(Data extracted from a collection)
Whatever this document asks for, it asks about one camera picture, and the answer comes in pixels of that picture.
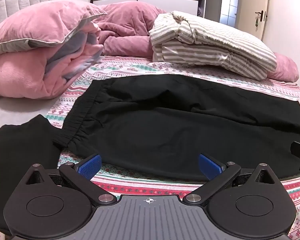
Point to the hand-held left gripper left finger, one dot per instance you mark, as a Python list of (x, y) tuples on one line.
[(90, 166)]

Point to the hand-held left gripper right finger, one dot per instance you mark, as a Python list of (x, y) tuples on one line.
[(210, 166)]

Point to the black pants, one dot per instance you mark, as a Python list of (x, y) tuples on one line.
[(165, 125)]

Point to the folded black garment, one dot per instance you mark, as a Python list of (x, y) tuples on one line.
[(17, 150)]

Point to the white mattress cover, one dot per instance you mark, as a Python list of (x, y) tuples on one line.
[(20, 107)]

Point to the patterned bed sheet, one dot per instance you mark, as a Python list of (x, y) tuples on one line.
[(140, 67)]

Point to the pink and grey fleece blanket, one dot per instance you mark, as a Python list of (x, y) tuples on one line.
[(22, 75)]

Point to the hanging keys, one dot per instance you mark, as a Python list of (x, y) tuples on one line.
[(256, 21)]

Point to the mauve comforter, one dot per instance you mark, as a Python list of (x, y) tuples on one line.
[(125, 27)]

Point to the cream door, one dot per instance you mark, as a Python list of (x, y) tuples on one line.
[(252, 7)]

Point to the pink pillow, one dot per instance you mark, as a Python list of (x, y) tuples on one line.
[(35, 25)]

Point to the grey padded headboard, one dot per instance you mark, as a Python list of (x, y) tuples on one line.
[(22, 0)]

- [Task item]
Each record above should be restated word for word. The pictures should not appear.

- [Result]
Whatever this document asks for, it asks about one camera picture, and the answer comes in pixels of that picture.
Point to the hand-held left gripper left finger, one dot per instance you mark, as a Python list of (x, y) tuples on one line.
[(90, 166)]

Point to the hand-held left gripper right finger, one dot per instance you mark, as a Python list of (x, y) tuples on one line.
[(210, 166)]

Point to the black pants, one dot per instance you mark, as a Python list of (x, y) tuples on one line.
[(165, 125)]

Point to the folded black garment, one dot per instance you mark, as a Python list of (x, y) tuples on one line.
[(17, 150)]

Point to the white mattress cover, one dot per instance you mark, as a Python list of (x, y) tuples on one line.
[(20, 107)]

Point to the patterned bed sheet, one dot per instance you mark, as a Python list of (x, y) tuples on one line.
[(140, 67)]

Point to the pink and grey fleece blanket, one dot per instance you mark, as a Python list of (x, y) tuples on one line.
[(22, 75)]

Point to the hanging keys, one dot per instance you mark, as a Python list of (x, y) tuples on one line.
[(256, 21)]

Point to the mauve comforter, one dot per instance you mark, as a Python list of (x, y) tuples on one line.
[(125, 27)]

Point to the cream door, one dot per instance you mark, as a Python list of (x, y) tuples on one line.
[(252, 7)]

Point to the pink pillow, one dot per instance you mark, as a Python list of (x, y) tuples on one line.
[(35, 25)]

Point to the grey padded headboard, one dot per instance you mark, as a Python list of (x, y) tuples on one line.
[(22, 0)]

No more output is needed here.